India imports about 90% of its cells and modules requirement at an average price of INR30 million/megawatt peak (MWp)-32 million/MWp compared with the domestic procurement cost of INR40 million/MWp-42 million/MWp. With the proposed duty, this cost arbitrage gap will shrink, resulting in domestic cell and module manufacturers to become more cost competitive, provided they develop the capability to manufacture cells and modules by importing polysilicon and wafers, which almost have non-existent production capacity in India. At present, there are 55 domestic solar panel manufacturing plants, of which 15 are non-operational. Capacity utilisation of the domestic manufacturers stands low at around 53% (FY18 annualised installed capacity: 1,653MWp as per Directorate General of Safeguards report), due to intense competition from imported cells and modules.
Domestic demand grew 7x over FY14-FY17 with clear reliance on imported solar cells and modules. Discouraging imports by imposing heavy duty could disrupt capacity addition in the short-term and increase the solar power tariffs, until the domestic panel manufacturing industry scales up. This can delay the government's target of adding about 10GW solar capacity yoy by two to three years to reach the overall target of 100GW by FY22.
The existing cost structure of the domestic manufacturers has some buffer to absorb such shocks. An increase in capex due to an increase in landed cost of modules, additional equity (or debt, or a combination of both) may be required until the change in law consideration is applied. Although some of the large developers may have the capacity to infuse additional capital, it may impact rating on account of temporary stretch in the cash flows.
Similarly, midscale developers may find it difficult to raise debt or equity necessary for additional capex, thus driving consolidation activity. Ind-Ra expects that equity infusion will take place for projects that receive clarity on increased tariff under the change in law provision. With the US imposing a 30% duty on imports from China and India in the realm of considering a safeguard duty, the viability of large excess capacity of Chinese players (already 24% capacity idle in 2016 as per Directorate General of Safeguards report) remains a big question unanswered.
There may also be a possibility for foreign players to set up greenfield projects to manufacture solar cells in India for domestic supply in the medium-to-long term.
The underperformance of the domestic solar industry can be majorly attributed to lack of manufacturing base for polysilicon and wafers (upstream stages of solar photovoltaic manufacturing chain), use of outdated technology (multi-crystalline aluminium black surface field), high cost of production due to higher interest rates and restrictions on Domestic Content Requirement (DCR)-based projects as per World Trade Organisation's order released in October 2016.
The Ministry of New and Renewable Energy has proposed a number of incentives for promoting indigenous manufacturing of solar equipment across the value chain.

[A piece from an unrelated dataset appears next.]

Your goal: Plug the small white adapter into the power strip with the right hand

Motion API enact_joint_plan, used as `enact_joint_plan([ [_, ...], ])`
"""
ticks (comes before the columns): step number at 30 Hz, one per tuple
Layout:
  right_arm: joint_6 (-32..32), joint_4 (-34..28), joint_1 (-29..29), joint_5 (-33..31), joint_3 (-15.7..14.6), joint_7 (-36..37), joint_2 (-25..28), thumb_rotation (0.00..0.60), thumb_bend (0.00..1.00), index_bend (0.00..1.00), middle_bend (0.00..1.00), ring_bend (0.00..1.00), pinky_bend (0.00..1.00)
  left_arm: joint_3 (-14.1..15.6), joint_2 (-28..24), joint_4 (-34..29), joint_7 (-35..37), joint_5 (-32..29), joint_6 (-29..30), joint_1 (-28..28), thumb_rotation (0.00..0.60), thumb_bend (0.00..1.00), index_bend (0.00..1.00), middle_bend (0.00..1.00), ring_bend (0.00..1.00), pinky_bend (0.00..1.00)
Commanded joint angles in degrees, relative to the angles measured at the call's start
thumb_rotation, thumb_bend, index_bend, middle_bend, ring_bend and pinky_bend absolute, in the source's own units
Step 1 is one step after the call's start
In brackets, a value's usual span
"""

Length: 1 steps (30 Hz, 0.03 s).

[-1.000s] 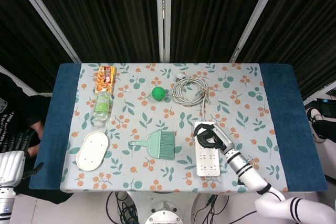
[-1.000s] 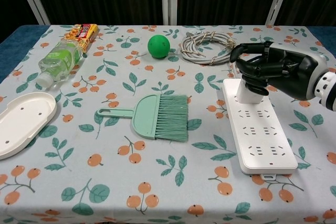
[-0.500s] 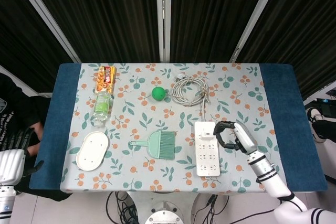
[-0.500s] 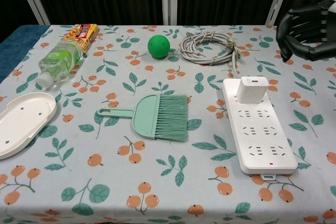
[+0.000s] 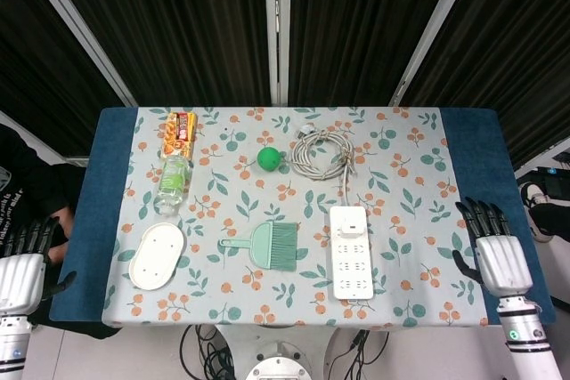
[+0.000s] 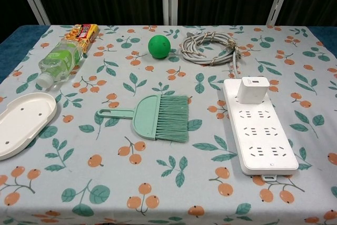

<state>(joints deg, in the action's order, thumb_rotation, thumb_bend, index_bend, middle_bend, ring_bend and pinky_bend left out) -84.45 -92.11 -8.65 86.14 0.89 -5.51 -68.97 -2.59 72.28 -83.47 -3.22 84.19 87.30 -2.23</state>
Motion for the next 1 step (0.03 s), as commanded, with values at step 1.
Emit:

These includes restructuring Domestic Content Requirement to include early stages of equipment development and upward integration, capital subsidy for new capacities/upgradation to the extent of 30%, interest subvention of 3% for loans taken from nationalised banks, thus supporting public sector units such as NTPC Limited ('IND AAA'/Stable), Central Electronics Limited and Bharat Heavy Electricals Limited to set up 1GW each polysilicon module manufacturing facility to note a few.
The agency believes the migration to indigenous development from import dependency in the medium-to-long term will provide further stability to solar tariffs because the domestic industry will be more competitive to its foreign counterparts and will insulate against price volatility. Furthermore, it also reduces foreign exchange risk.